Crithmum maritimum is edible and medicinal with such relatives as celery and fennel, among many others.

I took these photos in Montenegro, but have encountered this plant along rocky sea coasts throughout the mediterranean basin.

In the 17th century, William Shakespeare made a reference to dangerous activity of collecting Samphire from rocky cliffs when he wrote, “Half-way down, Hangs one that gathers samphire; dreadful trade!”

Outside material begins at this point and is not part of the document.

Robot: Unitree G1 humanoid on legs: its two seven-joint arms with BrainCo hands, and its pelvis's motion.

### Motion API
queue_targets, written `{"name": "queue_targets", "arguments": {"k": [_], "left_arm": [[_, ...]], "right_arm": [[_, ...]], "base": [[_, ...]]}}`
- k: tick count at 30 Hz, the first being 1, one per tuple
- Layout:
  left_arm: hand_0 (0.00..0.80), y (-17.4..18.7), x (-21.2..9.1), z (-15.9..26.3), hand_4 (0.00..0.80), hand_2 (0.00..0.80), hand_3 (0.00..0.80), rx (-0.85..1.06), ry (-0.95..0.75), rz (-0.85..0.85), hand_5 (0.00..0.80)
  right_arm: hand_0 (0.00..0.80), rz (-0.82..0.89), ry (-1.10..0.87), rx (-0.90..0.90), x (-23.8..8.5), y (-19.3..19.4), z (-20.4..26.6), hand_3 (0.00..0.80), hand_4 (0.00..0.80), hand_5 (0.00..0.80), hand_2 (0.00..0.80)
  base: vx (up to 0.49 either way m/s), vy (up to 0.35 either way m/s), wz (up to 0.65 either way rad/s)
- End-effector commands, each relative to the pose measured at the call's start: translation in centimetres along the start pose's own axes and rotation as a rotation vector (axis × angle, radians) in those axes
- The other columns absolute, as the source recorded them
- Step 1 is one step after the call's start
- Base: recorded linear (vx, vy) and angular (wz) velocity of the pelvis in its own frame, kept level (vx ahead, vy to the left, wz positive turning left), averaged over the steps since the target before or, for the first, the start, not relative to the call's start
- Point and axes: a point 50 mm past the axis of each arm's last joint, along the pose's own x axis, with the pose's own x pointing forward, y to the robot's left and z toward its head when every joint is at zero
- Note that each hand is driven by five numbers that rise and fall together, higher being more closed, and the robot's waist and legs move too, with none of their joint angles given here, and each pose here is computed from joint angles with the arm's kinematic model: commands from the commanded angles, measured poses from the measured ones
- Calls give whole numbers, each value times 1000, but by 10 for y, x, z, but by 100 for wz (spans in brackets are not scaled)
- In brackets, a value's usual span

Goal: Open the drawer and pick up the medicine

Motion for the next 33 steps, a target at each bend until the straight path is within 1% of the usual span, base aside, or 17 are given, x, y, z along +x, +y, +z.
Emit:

In the 19th century, samphire was being shipped in casks of seawater from the Isle of Wight to market in London at the end of May each year.

USES AND ETHNOBOTANY

 Crithmum maritimum flower and leaves.

Crithmum maritimum flower and leaves.

The stems have been described as having a pleasent, hot, and spicy taste.

Stems, leaves and seed pods can be harvested and pickled in hot, salted, spiced vinegar, or the leaves used fresh in salads.

PROPAGATION AND CULTIVATION

The cultivation of Rock Samphire used to be more common. The plant grows readily in a light, rich soil. Obtaining seed commercially is now difficult, and in the United Kingdom the removal of wild plants is illegal under the Wildlife and Countryside Act 1981.

CHEMISTRY

Crithmum contains the phenylpropanoid Apiole, a compound also present in Cinnamomum camphora and Piper angustifolium.

Some phenylpropanoids, such as Myristicin (present in Nutmeg) can have cytotoxic and mind altering effects. Myristicin is a Monoamine-oxidase inhibitor (MAOI), which inhibits the function of MAO, a gastral enzyme that oxidises monoamine. This inhibition results in an increase of biogenic amine neurotransmitters, such as dopamine and serotonin. Psychotropic effects resemble those of amphetamine. Of course, when you consume MAOIs in requisite quantities along with plants containing dimethyl-tryptamine (DMT), the resulting psychoactive effects are far more pronounced.